**DESCRIPTION OF THE TASK**
Please take the lines from the one holding "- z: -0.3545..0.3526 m" through the one holding "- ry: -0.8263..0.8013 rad" in the data below and copy them exactly.

**DATA FOR THIS EXERCISE**
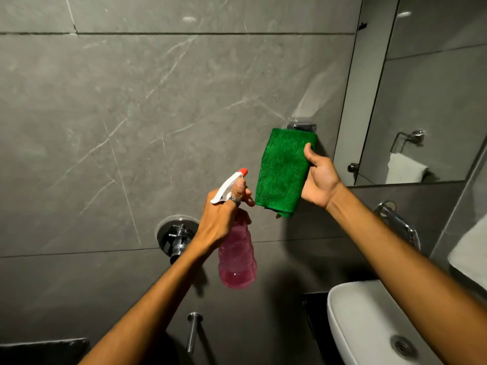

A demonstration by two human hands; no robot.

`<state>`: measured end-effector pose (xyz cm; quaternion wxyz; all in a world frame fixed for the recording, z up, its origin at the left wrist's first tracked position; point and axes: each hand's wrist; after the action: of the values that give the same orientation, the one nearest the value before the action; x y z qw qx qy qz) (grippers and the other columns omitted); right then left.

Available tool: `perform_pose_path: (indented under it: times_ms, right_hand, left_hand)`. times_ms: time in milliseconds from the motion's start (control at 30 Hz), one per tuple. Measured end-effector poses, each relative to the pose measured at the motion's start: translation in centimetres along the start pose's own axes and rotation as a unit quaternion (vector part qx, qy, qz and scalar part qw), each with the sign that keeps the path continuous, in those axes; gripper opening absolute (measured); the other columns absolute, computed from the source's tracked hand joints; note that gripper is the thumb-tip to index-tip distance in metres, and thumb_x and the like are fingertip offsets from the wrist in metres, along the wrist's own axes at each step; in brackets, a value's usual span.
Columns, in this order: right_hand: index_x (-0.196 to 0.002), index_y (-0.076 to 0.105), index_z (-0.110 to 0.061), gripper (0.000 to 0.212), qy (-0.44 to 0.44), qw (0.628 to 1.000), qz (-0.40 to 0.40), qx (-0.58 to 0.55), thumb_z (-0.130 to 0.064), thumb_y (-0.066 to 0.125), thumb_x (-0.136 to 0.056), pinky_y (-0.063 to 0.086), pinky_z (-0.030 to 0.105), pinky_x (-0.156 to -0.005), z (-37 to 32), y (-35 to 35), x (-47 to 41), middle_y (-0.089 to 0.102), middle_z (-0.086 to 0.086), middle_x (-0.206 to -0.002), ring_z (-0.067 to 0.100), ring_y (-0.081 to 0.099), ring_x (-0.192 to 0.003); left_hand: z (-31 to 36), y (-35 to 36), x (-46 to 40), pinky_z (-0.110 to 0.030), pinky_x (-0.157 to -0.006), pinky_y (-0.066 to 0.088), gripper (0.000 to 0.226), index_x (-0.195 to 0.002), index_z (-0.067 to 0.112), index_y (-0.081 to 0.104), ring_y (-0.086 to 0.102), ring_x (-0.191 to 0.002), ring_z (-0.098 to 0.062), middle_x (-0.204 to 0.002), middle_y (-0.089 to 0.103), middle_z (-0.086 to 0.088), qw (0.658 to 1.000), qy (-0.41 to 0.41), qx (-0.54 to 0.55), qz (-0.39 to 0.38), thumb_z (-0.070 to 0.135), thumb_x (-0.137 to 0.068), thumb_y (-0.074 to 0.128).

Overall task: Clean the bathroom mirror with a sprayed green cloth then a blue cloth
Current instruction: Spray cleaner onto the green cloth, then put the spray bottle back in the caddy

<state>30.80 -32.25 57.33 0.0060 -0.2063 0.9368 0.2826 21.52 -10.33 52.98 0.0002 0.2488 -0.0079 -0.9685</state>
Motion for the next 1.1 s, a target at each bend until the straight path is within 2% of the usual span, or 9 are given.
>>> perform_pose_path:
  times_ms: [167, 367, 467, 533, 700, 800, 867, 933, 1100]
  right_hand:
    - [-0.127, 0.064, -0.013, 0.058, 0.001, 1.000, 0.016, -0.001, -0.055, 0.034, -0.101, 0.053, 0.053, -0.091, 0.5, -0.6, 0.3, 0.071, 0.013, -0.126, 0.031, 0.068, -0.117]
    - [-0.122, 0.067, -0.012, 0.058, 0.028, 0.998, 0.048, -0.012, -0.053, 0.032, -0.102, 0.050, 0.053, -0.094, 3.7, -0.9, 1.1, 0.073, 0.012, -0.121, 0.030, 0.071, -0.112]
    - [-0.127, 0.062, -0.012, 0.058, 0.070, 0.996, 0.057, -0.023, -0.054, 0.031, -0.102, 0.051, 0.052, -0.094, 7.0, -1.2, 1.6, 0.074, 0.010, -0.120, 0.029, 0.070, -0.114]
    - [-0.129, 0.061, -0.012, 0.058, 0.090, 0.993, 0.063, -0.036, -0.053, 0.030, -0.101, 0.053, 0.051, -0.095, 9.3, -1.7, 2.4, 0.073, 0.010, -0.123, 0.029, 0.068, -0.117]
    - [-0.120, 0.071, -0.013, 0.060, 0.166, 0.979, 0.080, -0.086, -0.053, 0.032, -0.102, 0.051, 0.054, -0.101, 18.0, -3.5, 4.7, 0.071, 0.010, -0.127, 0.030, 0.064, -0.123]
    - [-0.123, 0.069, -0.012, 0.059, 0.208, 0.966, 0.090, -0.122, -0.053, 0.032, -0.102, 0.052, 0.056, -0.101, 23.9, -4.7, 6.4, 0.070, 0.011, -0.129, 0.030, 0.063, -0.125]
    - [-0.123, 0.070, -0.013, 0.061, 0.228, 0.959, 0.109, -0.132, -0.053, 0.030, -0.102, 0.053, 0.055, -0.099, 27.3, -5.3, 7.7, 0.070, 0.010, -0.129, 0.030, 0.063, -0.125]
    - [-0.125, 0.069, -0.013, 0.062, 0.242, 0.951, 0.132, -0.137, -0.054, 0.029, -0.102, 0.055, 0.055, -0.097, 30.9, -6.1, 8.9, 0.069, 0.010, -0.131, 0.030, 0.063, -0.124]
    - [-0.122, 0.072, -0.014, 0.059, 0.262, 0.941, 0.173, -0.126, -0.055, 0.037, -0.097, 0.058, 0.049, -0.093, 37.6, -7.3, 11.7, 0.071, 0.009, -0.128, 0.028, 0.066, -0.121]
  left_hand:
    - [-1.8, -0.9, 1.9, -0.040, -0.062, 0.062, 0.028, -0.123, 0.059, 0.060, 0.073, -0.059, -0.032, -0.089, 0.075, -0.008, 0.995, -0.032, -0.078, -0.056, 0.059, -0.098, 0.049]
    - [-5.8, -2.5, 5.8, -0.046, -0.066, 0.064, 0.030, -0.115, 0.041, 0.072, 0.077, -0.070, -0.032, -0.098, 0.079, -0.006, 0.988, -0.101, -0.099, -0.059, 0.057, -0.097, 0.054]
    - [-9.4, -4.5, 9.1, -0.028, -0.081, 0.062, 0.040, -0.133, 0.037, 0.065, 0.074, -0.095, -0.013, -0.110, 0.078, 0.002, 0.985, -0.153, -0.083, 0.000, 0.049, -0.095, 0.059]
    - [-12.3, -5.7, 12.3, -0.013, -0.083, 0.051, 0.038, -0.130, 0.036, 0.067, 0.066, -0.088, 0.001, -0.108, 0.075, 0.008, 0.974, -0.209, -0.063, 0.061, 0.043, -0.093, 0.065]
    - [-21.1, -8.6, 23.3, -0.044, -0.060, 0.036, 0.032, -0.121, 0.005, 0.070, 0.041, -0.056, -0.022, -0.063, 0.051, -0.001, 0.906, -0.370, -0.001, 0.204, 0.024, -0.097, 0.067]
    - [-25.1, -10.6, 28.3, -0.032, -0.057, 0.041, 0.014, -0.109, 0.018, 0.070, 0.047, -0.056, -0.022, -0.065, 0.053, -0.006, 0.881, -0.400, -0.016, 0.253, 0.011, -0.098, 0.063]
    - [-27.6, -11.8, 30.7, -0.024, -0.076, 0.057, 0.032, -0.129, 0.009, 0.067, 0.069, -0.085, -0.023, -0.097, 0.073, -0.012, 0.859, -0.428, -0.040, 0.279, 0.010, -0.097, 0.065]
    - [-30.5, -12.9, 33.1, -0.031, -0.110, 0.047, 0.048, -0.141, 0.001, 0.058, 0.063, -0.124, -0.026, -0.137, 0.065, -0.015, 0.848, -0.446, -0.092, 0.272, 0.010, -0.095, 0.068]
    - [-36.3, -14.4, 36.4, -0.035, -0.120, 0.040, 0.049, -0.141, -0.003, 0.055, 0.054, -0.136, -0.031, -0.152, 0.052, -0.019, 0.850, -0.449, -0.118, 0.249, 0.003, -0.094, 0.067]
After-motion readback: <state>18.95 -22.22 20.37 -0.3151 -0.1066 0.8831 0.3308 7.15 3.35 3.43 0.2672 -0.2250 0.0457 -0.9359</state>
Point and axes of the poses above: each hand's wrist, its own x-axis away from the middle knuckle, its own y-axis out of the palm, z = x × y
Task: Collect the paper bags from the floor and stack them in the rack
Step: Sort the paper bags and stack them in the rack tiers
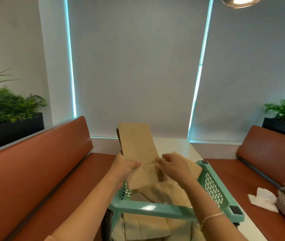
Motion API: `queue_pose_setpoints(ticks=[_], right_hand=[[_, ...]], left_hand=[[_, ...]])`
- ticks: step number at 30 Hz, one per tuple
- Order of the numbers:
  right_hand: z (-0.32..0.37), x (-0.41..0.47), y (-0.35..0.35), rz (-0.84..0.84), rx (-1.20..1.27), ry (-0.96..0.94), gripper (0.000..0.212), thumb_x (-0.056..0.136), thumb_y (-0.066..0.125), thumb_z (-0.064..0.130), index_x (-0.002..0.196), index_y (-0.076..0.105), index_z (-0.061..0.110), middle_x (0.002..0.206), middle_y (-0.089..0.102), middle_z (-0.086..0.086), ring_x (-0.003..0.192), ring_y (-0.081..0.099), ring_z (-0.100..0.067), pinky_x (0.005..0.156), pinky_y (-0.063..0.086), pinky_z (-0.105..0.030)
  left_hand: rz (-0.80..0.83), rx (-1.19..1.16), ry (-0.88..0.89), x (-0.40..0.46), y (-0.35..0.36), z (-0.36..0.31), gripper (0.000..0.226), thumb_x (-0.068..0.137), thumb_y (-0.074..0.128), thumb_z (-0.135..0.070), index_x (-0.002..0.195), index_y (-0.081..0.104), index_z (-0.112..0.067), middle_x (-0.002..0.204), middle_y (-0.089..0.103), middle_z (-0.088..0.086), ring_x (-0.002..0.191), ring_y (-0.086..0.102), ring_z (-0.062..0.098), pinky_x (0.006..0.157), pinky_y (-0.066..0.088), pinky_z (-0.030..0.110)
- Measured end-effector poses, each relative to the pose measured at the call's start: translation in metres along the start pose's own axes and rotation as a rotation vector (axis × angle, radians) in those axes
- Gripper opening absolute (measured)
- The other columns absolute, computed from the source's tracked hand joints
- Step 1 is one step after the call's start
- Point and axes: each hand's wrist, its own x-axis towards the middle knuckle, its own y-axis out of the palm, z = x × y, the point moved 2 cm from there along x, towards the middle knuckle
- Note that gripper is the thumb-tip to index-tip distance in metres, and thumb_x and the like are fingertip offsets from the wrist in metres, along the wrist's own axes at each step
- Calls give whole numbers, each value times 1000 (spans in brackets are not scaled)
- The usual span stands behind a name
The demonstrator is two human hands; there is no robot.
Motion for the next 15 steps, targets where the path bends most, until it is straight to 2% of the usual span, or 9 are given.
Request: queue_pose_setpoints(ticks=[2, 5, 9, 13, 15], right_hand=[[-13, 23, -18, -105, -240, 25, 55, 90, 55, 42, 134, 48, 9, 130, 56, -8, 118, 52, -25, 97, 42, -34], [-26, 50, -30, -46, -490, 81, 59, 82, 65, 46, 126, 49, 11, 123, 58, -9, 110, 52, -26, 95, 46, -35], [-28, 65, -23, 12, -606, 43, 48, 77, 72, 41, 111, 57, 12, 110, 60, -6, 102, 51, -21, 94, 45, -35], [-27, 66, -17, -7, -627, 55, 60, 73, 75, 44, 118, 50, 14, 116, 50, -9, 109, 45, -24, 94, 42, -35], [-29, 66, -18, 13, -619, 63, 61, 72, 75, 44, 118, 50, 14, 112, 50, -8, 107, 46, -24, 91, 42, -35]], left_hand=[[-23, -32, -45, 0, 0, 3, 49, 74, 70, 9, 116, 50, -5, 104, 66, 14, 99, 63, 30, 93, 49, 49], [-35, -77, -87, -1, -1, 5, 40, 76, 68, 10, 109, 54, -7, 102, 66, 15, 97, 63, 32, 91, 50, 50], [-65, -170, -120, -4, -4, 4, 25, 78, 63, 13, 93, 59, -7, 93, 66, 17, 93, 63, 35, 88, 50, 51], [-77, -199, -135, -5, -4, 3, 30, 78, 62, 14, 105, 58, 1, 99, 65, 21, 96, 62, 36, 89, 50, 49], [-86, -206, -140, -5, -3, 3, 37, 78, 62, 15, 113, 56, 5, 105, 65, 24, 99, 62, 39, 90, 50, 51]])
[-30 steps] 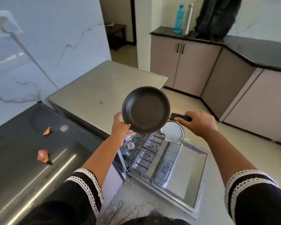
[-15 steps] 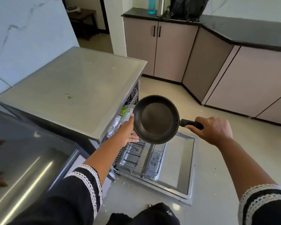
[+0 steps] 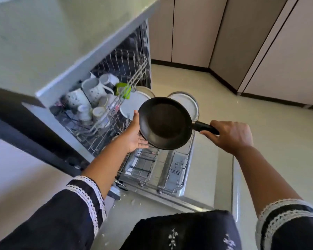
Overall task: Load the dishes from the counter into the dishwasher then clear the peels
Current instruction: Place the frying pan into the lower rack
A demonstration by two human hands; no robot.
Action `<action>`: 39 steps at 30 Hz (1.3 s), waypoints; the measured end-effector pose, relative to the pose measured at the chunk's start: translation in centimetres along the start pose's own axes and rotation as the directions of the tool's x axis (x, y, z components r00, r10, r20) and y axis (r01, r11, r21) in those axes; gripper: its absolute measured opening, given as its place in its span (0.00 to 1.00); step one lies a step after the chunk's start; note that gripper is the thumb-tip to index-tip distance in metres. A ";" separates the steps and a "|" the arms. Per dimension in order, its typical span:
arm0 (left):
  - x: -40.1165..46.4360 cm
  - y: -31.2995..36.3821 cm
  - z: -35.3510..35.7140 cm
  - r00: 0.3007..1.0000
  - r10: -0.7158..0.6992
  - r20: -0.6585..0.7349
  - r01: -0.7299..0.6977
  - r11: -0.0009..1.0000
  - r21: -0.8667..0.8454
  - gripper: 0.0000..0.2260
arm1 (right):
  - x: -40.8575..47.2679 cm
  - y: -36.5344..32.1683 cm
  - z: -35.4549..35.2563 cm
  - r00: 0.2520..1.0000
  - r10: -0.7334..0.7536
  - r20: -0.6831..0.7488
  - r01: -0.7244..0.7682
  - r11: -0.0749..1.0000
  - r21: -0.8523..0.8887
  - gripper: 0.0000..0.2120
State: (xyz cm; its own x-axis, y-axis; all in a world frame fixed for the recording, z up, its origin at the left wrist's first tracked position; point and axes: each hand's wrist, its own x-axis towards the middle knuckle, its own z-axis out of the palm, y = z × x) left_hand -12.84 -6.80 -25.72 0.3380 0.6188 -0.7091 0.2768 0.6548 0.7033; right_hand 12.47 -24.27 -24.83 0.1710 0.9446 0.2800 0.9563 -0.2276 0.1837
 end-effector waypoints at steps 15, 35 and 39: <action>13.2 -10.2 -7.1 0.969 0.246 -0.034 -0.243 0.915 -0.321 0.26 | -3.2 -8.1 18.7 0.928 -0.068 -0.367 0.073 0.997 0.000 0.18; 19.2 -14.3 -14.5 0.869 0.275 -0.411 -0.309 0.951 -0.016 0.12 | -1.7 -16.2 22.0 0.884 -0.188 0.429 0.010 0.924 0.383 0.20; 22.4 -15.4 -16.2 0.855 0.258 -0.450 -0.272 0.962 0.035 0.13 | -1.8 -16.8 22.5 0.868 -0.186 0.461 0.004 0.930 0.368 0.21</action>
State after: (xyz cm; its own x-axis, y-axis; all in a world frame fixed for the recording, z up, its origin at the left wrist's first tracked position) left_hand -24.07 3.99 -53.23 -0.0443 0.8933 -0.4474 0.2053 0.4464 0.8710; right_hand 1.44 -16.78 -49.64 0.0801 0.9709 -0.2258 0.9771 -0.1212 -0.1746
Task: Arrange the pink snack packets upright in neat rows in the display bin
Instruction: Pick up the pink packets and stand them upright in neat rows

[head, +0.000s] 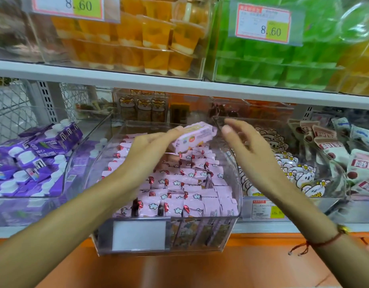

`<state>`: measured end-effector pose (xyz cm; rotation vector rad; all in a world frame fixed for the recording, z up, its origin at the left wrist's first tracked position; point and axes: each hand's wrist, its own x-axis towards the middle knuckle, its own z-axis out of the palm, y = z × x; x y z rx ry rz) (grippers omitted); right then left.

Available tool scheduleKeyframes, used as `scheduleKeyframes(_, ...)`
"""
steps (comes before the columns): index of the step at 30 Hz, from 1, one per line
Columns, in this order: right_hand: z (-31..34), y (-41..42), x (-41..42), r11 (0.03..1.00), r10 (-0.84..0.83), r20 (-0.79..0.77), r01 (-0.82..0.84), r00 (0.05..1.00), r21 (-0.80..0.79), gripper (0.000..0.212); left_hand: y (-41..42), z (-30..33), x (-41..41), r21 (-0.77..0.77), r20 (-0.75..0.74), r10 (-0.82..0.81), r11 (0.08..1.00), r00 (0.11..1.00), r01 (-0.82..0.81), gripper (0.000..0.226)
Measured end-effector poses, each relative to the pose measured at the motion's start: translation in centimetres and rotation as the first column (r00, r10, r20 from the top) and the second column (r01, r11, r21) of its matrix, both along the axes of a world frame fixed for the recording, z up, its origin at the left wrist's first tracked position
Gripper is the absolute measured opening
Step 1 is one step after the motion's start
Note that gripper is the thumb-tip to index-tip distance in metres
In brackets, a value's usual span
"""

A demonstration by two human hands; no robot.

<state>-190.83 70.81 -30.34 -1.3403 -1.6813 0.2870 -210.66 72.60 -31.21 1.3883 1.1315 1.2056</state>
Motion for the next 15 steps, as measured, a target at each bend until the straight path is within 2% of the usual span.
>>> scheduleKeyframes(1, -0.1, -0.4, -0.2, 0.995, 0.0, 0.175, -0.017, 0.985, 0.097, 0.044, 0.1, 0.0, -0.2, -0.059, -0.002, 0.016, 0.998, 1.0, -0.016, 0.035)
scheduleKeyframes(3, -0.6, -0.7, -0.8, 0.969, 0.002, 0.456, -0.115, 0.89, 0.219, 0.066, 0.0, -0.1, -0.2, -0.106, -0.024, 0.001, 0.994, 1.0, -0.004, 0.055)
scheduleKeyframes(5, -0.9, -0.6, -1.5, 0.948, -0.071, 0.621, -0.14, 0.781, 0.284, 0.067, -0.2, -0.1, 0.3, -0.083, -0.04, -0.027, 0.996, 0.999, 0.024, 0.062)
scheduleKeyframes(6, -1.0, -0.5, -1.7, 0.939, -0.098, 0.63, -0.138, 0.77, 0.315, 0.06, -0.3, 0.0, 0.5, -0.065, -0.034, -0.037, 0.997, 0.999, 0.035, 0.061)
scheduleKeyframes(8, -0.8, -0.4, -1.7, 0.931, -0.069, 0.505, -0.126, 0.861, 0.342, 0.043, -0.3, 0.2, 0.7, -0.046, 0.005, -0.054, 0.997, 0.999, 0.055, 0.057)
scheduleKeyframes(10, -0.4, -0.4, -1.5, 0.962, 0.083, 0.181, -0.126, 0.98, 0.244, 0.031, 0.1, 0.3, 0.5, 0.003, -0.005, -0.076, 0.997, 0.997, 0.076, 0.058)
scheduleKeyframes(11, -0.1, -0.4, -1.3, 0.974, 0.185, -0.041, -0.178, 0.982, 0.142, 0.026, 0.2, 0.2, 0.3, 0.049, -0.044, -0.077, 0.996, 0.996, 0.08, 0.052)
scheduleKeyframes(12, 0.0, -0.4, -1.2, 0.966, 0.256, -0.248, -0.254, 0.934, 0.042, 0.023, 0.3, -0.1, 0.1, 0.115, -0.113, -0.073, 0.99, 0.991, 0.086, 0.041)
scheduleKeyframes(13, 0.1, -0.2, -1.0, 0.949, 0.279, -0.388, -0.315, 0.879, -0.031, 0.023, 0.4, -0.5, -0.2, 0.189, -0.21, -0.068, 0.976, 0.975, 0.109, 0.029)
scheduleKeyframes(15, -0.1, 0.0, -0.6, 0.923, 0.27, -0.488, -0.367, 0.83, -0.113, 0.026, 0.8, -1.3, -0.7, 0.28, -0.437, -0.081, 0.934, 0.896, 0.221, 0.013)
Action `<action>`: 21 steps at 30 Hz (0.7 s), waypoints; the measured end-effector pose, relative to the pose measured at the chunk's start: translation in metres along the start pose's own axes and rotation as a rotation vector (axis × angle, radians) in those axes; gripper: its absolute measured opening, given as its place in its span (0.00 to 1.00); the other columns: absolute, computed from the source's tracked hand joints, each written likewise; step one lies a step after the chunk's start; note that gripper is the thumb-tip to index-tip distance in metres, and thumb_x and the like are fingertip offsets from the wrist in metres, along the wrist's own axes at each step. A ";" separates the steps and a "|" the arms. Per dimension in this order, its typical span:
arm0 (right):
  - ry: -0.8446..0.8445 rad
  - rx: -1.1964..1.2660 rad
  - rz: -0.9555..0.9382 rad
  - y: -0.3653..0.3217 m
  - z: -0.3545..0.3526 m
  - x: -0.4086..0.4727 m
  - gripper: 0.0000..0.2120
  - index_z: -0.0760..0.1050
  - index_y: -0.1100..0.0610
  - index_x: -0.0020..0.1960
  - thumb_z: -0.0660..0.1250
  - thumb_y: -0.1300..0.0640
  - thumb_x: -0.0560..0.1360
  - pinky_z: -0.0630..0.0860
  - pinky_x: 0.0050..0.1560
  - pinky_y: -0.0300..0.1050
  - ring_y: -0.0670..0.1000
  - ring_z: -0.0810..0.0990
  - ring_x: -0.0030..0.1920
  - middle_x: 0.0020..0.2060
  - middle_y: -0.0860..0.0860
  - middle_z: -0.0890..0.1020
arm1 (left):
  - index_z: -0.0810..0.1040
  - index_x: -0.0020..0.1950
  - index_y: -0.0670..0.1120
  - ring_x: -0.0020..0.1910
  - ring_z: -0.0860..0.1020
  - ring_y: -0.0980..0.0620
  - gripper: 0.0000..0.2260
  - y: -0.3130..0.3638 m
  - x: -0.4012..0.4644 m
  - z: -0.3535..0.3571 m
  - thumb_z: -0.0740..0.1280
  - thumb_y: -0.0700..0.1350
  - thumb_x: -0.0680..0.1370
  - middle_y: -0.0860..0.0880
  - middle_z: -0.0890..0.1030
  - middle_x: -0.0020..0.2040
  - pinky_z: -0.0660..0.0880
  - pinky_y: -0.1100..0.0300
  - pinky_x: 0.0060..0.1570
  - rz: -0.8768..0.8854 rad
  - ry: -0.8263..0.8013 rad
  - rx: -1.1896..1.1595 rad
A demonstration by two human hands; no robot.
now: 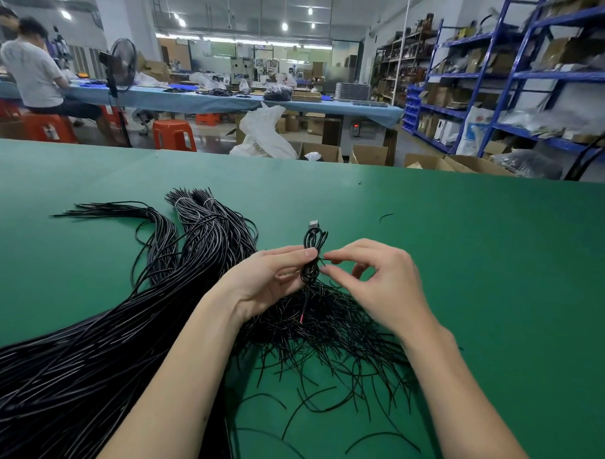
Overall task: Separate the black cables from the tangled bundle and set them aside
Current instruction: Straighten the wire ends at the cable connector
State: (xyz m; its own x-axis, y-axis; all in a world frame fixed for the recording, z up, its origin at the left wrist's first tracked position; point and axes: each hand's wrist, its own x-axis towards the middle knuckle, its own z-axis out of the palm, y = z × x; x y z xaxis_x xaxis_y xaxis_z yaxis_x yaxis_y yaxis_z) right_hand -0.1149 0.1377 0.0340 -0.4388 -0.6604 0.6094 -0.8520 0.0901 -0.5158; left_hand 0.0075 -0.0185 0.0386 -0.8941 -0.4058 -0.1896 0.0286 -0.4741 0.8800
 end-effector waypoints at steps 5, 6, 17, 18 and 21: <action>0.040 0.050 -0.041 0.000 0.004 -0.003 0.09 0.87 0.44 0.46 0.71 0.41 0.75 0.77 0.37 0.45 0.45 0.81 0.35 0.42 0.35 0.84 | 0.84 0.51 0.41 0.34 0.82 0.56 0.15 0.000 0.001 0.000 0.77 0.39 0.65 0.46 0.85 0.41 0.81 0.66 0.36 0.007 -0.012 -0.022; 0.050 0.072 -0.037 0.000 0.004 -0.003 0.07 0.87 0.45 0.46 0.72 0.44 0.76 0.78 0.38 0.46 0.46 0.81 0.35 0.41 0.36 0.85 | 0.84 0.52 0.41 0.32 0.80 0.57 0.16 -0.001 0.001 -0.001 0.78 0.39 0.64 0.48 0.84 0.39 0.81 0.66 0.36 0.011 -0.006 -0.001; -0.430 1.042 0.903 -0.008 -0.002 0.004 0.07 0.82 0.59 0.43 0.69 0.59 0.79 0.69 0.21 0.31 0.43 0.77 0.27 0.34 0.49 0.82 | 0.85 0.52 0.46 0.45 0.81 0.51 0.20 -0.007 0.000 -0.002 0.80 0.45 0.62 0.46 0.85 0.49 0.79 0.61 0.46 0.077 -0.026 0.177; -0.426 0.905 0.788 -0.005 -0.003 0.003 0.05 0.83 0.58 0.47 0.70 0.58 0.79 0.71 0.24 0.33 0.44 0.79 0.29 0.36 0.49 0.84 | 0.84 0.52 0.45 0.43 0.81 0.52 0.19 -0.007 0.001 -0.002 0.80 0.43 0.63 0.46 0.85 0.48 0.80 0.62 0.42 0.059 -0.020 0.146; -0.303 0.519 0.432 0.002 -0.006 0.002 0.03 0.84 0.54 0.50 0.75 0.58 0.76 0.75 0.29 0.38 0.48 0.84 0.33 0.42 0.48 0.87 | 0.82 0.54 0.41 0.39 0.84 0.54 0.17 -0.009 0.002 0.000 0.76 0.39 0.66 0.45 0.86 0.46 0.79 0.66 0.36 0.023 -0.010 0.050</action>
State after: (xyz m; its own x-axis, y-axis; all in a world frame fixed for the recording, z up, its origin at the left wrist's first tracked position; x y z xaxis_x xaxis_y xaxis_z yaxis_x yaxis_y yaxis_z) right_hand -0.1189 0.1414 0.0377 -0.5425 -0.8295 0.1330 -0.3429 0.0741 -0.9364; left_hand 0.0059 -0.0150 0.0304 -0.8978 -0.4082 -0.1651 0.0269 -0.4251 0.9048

**ANSWER TO THE EXERCISE**
  - z: -0.3545..0.3526 m
  - x: -0.4086..0.4727 m
  - gripper: 0.0000..0.2120
  - index_z: -0.0760..0.1050
  - index_y: -0.1100..0.0610
  - index_x: -0.0020..0.1960
  - thumb_z: -0.0660..0.1250
  - thumb_y: -0.1300..0.0640
  - thumb_x: -0.0560..0.1360
  - pinky_z: -0.0630..0.0860
  - pinky_x: 0.0050..0.1560
  - pinky_y: -0.0300..0.1050
  - ring_y: -0.0670..0.1000
  - ring_z: -0.0810..0.0990
  - ring_x: -0.0030..0.1920
  - middle_x: 0.0020..0.2060
  - middle_y: -0.0860..0.0860
  - middle_z: -0.0890..0.1020
arm1 (left):
  - index_z: -0.0810..0.1040
  - index_x: -0.0020..0.1950
  - index_y: -0.0670..0.1120
  - ring_x: -0.0020..0.1910
  - ring_z: -0.0860..0.1020
  - ring_y: -0.0980..0.0620
  - gripper: 0.0000..0.2260
  - y: -0.3130..0.3638 m
  - x: -0.4012..0.4644 m
  - z: -0.3535..0.3571 m
  - thumb_z: -0.0740..0.1280
  - thumb_y: -0.0700..0.1350
  - thumb_x: -0.0680..0.1370
  - middle_y: -0.0860..0.0880
  - middle_z: -0.0890..0.1030
  - middle_x: -0.0020..0.2040
  - pinky_z: -0.0660..0.0880
  - pinky_y: -0.1100..0.0300
  - pinky_x: 0.0060..0.1570
  - rz: -0.8768..0.8854 rad
  - ry: -0.8263..0.8013 rad

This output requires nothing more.